_Task directions_.
Would you please return the lines of the entries below starting at the line that has "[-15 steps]" and ending at the line that has "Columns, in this", both included, exactly as they are?

Data extracted from a collection

# # #

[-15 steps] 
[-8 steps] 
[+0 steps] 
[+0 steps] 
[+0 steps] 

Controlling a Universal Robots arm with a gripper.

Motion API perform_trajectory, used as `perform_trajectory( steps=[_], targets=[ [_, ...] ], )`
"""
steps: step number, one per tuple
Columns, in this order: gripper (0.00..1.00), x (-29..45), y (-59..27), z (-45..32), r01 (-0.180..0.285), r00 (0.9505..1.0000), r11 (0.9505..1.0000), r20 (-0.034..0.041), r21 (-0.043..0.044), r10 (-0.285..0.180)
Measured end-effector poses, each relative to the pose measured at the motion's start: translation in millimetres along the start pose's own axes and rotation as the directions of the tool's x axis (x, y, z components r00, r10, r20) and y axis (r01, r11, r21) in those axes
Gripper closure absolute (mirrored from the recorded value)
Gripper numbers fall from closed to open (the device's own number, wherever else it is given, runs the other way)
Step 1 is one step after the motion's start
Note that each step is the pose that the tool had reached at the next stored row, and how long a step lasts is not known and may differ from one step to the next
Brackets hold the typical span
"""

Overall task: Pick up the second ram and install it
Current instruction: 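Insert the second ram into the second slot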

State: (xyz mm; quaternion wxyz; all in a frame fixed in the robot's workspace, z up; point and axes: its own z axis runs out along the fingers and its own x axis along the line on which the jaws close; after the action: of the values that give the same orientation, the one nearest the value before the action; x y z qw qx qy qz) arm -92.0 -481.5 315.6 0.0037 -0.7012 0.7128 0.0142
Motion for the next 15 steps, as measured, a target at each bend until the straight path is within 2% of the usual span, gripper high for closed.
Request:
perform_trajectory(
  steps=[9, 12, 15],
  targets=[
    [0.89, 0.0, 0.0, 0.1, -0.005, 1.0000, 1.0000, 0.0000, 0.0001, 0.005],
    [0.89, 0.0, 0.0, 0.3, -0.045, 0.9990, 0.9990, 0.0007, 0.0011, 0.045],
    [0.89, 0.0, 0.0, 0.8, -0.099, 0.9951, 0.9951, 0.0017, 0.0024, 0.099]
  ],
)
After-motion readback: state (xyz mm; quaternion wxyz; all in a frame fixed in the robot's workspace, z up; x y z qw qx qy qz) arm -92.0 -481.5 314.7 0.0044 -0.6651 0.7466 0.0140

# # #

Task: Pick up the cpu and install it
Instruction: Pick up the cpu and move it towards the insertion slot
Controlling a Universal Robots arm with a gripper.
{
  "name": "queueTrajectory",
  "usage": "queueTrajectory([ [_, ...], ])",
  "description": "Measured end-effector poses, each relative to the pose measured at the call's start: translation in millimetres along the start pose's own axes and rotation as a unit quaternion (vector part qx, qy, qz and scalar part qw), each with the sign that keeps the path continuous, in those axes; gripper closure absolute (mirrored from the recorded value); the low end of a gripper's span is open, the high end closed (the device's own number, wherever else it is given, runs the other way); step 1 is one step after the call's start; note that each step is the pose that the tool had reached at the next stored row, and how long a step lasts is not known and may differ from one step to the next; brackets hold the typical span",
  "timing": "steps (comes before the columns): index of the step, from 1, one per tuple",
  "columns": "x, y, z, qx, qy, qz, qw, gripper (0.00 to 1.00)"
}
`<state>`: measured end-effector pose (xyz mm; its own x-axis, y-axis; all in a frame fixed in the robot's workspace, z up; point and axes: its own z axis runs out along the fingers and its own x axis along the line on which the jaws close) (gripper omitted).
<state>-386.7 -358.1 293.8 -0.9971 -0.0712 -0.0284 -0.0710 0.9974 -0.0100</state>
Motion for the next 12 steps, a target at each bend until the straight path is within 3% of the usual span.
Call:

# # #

_Written solution_.
[-15 steps] 
[-8 steps] 
[+0 steps] 
[+0 steps] 
[+0 steps] 

Controlling a Universal Robots arm with a gripper.

Motion API perform_trajectory, used as `perform_trajectory( steps=[_], targets=[ [_, ...] ], )`
"""
steps: step number, one per tuple
Columns, in this order: gripper (0.00..1.00), x (-29..45), y (-59..27), z (-45..32), r01 (-0.180..0.285), r00 (0.9505..1.0000), r11 (0.9505..1.0000), r20 (-0.034..0.041), r21 (-0.043..0.044), r10 (-0.285..0.180)

Nothing further is required by the exercise.